In order to minimise the voltage drop between battery and inverter, and so maintain inverter efficiency, cables should be kept as short as possible and be sufficiently sized.

Recommended sizes (2m long) are:Conversion of American Wire Gauge to Metric

Conversion of American Wire Gauge to Metric
Size AWGAmp Rating per single conductorArea mm²
20 7 0.52
18 10 0.82
16 15 1.31
14 20 2
12 25 3.31
10 40 6.68
8 65 8.37
6 95 13.3
4 125 21.15
2 170 33.62
1 195 42.41
1/0 230 53.50
2/0 265 67.43
3/0 310 85
4/0 360 107.20
250 405 126.70
300 445 152
500 620 253.40
750 785 300.66
1000 935 506.70

 

Battery to Inverter Cable Size (2m long)
Inverter WattageBattery Voltage
12 V24 V48V
150 W 10 mm² 6 mm² -
250 W 16 mm² 6 mm² -
500 W 35 mm² 10 mm² -
1000 W 50 mm² 25 mm² -
1500 W 50 mm² 35 mm² -
2000 W 70 mm² 50 mm² -
2500 W 95 mm² 70 mm² 50 mm²
3000 W - 95 mm² 50 mm²
3500 W - 95 mm² 70 mm²
4500 W - - 70 mm²


To calculate an acceptable size of wire to do a particular job, it is necessary to know the wattage or amperage of the appliance, it's distance from the battery, and the system's voltage

In general most 12 V lighting and appliances will work on voltages as low as 11-11.5 V. But if possible, wiring should be sized so that losses are less than 2% ie a 0.25 V drop.
(See Table 2.)

The following equation is useful in choosing the required wire:

R = E / I x L

R = Resistance of wire in Ohm/m
E = Maximum allowable voltage drop in the wiring in volts
I = Current drawn by appliance in amps = Wattage/Voltage
L = Length of wire of the complete circuit in metres (count twice - both in & out).

For Example:
If a 60W (60/12 = 5A) appliance needs to be situated 10m from a 12V battery and the maximum allowable voltage drop is 2% (0.25 V):

R = 0.25 Volt / [(5 Amps)x(20m)]  =  0.0025 Ohm/m.
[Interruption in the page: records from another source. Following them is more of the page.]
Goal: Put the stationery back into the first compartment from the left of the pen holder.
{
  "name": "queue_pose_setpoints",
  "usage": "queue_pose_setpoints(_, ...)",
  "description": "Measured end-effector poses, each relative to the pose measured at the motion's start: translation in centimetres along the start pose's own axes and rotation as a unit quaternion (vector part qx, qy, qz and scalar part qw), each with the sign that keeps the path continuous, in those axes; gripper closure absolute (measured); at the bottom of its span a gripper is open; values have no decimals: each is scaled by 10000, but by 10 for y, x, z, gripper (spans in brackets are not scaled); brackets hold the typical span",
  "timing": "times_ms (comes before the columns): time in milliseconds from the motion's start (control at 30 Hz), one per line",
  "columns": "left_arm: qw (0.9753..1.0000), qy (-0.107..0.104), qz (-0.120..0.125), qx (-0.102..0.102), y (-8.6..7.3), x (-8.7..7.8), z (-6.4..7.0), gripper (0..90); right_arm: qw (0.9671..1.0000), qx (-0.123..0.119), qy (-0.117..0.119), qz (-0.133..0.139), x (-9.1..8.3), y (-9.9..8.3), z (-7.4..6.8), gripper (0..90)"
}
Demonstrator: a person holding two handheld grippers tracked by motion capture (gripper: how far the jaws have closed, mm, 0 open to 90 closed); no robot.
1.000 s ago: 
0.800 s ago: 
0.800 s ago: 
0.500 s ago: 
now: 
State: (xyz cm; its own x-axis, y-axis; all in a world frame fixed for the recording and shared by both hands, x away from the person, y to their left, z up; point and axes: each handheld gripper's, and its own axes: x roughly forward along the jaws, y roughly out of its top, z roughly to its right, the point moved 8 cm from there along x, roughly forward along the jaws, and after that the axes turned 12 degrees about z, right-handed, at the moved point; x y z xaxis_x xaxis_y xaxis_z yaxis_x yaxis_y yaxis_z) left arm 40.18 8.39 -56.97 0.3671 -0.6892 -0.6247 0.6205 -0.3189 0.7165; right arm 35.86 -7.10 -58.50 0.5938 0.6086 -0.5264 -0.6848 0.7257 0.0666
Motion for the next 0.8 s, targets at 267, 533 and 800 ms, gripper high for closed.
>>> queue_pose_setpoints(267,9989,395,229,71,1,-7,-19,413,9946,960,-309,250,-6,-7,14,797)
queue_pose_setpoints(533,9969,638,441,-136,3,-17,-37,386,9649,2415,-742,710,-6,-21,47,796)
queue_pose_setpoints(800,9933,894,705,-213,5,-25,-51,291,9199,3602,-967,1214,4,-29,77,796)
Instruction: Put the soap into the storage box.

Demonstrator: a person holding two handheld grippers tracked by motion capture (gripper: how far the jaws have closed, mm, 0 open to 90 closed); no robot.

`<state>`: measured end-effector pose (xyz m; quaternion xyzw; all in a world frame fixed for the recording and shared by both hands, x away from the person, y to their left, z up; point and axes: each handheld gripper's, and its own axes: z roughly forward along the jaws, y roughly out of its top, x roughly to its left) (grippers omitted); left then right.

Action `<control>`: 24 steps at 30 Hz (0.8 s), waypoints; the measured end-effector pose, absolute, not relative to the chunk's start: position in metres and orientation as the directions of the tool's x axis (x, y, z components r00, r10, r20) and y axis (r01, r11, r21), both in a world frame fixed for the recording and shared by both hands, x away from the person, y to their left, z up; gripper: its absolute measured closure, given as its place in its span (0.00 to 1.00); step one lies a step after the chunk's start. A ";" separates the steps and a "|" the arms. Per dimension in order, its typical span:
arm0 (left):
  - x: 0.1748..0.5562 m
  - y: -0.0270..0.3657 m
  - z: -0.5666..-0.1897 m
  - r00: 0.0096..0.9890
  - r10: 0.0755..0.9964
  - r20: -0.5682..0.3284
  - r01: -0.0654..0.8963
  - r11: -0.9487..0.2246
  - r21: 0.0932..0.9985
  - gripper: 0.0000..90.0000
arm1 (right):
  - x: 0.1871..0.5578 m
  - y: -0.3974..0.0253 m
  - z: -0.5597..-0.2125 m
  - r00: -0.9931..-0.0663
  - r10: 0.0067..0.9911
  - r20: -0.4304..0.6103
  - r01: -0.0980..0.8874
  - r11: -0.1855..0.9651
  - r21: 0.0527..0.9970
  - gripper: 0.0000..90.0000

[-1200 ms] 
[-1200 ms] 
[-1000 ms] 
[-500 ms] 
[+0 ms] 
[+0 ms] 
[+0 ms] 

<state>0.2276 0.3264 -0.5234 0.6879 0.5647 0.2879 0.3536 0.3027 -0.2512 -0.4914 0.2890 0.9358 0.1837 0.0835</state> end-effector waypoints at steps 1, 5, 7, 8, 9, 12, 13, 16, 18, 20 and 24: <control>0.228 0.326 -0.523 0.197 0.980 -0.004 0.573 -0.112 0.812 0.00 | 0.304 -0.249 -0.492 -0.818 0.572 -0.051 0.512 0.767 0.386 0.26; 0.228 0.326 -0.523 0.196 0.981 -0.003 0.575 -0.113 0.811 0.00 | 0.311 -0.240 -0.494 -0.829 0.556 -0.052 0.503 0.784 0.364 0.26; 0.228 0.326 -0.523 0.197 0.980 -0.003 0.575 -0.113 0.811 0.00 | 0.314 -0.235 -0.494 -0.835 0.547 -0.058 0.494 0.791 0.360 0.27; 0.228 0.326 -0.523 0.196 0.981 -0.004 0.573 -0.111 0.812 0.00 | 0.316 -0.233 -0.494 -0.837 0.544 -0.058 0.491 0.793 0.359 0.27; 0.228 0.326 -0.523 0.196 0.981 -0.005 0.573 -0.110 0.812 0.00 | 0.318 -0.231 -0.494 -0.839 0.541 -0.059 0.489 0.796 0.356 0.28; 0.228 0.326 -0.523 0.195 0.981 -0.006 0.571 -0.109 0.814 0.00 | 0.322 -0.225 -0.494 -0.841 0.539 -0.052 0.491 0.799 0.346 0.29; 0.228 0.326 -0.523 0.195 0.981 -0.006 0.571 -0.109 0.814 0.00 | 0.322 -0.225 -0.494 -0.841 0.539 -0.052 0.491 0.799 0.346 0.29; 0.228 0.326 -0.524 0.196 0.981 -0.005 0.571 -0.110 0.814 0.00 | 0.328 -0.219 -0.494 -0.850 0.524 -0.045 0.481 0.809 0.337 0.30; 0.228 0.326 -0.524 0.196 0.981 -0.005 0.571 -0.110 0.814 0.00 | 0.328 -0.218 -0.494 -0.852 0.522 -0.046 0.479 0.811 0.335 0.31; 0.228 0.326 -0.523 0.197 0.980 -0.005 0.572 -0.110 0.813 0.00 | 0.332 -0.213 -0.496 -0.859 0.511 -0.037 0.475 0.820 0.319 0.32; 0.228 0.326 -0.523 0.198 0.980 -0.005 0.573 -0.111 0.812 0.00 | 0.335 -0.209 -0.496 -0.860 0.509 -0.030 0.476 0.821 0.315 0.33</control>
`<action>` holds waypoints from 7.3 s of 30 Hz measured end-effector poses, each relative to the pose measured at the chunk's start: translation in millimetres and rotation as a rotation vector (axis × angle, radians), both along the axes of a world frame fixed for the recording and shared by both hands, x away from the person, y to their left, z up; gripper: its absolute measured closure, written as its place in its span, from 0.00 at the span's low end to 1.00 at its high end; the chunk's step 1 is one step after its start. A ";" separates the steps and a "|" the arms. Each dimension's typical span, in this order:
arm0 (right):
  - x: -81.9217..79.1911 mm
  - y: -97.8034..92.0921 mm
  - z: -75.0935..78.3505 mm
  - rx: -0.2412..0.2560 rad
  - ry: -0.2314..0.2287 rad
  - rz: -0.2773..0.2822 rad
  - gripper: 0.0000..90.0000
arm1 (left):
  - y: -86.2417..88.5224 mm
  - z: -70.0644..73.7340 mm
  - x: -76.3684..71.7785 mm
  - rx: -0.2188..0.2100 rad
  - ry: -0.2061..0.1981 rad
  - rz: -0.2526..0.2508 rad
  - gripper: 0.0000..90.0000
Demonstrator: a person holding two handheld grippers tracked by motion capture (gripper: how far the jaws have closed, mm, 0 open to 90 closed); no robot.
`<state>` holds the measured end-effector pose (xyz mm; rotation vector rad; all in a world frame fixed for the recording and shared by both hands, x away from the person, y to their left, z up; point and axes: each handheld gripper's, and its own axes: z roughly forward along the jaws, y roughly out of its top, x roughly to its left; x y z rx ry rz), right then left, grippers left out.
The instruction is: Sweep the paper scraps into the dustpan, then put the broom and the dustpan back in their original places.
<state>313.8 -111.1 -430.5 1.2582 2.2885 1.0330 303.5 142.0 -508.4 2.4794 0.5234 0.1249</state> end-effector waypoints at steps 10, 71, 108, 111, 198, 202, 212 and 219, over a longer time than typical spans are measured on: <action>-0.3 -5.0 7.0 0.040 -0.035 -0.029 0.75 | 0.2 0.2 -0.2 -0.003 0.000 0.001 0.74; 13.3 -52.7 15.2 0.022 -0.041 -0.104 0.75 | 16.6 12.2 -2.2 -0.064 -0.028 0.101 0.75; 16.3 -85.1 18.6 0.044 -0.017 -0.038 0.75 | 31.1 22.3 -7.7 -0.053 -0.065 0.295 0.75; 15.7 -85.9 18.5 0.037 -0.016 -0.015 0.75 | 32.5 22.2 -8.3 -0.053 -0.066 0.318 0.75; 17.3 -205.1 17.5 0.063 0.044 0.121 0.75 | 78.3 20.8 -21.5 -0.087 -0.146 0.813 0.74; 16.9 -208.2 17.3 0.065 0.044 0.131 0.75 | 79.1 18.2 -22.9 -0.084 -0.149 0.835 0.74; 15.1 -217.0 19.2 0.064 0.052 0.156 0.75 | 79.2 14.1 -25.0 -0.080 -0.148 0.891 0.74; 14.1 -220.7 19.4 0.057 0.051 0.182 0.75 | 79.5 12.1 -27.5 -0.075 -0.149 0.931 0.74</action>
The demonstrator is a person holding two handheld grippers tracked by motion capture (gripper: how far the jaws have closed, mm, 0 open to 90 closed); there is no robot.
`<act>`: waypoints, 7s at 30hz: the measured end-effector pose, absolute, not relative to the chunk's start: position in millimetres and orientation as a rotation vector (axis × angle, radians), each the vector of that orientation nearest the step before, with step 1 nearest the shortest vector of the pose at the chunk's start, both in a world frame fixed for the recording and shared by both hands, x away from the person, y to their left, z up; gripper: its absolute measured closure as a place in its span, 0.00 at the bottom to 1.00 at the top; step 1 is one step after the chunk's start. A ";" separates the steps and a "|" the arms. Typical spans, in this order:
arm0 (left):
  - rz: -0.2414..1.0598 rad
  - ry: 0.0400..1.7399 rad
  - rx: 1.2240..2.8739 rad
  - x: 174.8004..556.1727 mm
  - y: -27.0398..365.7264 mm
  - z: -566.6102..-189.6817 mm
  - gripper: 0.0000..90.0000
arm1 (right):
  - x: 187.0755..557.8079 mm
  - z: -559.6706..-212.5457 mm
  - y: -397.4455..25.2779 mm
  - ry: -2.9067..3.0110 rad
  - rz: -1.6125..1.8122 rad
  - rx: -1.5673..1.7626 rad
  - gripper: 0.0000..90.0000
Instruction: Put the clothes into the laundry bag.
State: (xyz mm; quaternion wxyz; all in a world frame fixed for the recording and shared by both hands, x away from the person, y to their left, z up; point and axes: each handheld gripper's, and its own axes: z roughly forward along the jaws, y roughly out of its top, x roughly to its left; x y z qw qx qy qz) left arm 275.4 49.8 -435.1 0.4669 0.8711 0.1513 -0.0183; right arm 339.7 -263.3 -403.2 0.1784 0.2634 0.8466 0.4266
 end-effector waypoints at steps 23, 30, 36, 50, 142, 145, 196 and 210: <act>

Therefore resistance of the wire should be less than 0.0025 Ohm/m. Looking at Table 1 this means that 6 mm² wire or thicker must be used. The thicker the wire the better the efficiency.

Voltage drop becomes less of a problem with higher voltage systems.

Table 1

Cross Sectional AreaMaximum Current Rating (Amps)Resistance
Enclosed Cable In Conduit Or TrunkingCable Clipped Direct To Open SurfaceOhm / metre
mm² Twin 3-Core Twin 3-Core Per Core
1.0 11 9 12 10 0.018
1.5 13 12 15 13 0.012
2.5 18 16 21 18 0.0074
4.0 24 22 27 24 0.0046
6.0 30 27 35 30 0.0031
10.0 40 37 48 41 0.0018
16.0 53 47 64 54 0.0012
25.0 60 53 71 62 0.00073
35.0 74 65 87 72 0.00049

Table 2

Maximum length (in m) of cable from power source to load for less than 2% voltage drop.  (For a 12 V system.)   (For 24 V systems cables can be twice as long; 240 V wiring can be 20 times as long)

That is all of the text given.